La jeune femme sourit dédaigneusement.
– Écoutez, madame, reprit Balsamo, et souvenez-vous.
– J’écoute, reprit la dauphine.
– Avez-vous remarqué, continua le prophète, la tapisserie de la première chambre où vous avez couché en entrant en France?
– Oui, monsieur, répondit la dauphine en frissonnant.
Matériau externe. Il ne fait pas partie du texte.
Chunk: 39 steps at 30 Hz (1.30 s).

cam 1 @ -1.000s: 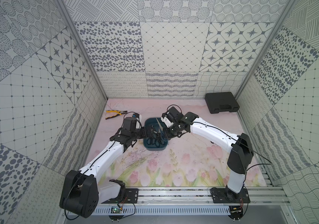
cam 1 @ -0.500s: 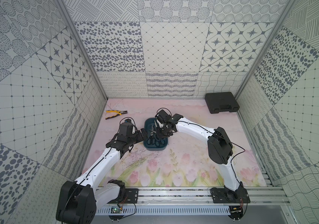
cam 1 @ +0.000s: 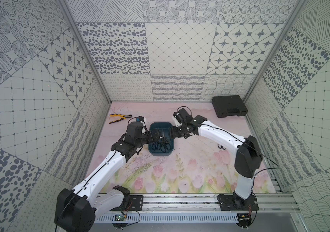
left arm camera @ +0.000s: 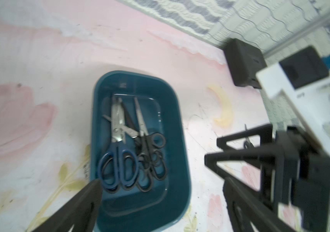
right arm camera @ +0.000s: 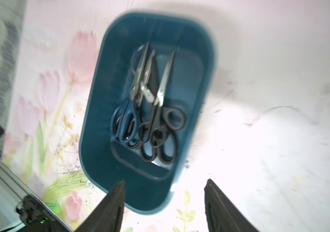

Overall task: Put the scissors into the storage box
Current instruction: Pick up the scissors from the center of the board.

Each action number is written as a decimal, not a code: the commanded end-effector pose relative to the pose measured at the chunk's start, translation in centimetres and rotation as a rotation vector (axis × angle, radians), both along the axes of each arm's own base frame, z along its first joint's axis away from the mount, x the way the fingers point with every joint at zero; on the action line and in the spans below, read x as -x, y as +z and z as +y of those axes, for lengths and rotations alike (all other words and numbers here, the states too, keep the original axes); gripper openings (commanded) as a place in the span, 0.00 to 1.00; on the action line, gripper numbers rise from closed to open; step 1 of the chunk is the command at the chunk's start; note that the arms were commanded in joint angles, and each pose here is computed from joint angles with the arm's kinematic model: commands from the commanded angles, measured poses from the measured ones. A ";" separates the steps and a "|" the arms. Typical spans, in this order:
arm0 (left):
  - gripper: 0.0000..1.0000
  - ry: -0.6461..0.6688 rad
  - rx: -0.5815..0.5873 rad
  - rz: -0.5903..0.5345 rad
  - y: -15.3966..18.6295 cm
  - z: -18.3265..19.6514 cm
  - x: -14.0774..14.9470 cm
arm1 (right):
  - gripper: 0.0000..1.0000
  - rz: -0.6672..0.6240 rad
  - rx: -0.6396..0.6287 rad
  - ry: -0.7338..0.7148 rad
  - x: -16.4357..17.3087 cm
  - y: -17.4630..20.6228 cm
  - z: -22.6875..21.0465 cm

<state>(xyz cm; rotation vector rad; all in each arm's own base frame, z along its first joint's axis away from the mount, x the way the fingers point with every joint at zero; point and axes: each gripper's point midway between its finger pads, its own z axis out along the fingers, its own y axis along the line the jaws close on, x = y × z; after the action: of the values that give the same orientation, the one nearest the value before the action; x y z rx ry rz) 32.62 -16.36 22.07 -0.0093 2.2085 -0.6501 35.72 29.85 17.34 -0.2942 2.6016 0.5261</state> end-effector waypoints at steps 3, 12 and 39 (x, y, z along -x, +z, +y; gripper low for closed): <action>0.99 -0.576 -0.038 -0.248 5.5 -13.4 4.3 | 0.66 0.007 0.037 -0.317 -3.3 -1.4 -16.0; 0.99 -0.898 -0.035 -0.031 -1.0 -25.0 7.3 | 0.59 0.197 0.261 -0.553 0.7 -7.8 -29.1; 0.99 -0.893 -0.079 0.117 -7.1 -26.2 6.8 | 0.40 0.388 0.376 -0.522 1.5 -15.9 -29.8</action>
<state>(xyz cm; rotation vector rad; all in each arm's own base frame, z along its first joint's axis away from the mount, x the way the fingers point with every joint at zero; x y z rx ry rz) 26.35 -42.27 14.91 0.9998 2.3068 -1.0280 34.15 -0.12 2.60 0.4106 2.9651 -0.1052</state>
– Que représentait cette tapisserie?
– Un massacre… celui des Innocents.
– Avouez que les sinistres figures des massacreurs sont restées dans le souvenir de Votre Altesse royale?
– Je l’avoue, monsieur.
– Eh bien! pendant l’orage, n’avez-vous rien remarqué?
– Le tonnerre a brisé, à ma gauche, un arbre qui, en tombant, a failli écraser ma voiture.
– Ce sont des présages, cela, dit d’une voix sombre Balsamo.
– Et des présages funestes?
– Il serait difficile, ce me semble, de les interpréter autrement.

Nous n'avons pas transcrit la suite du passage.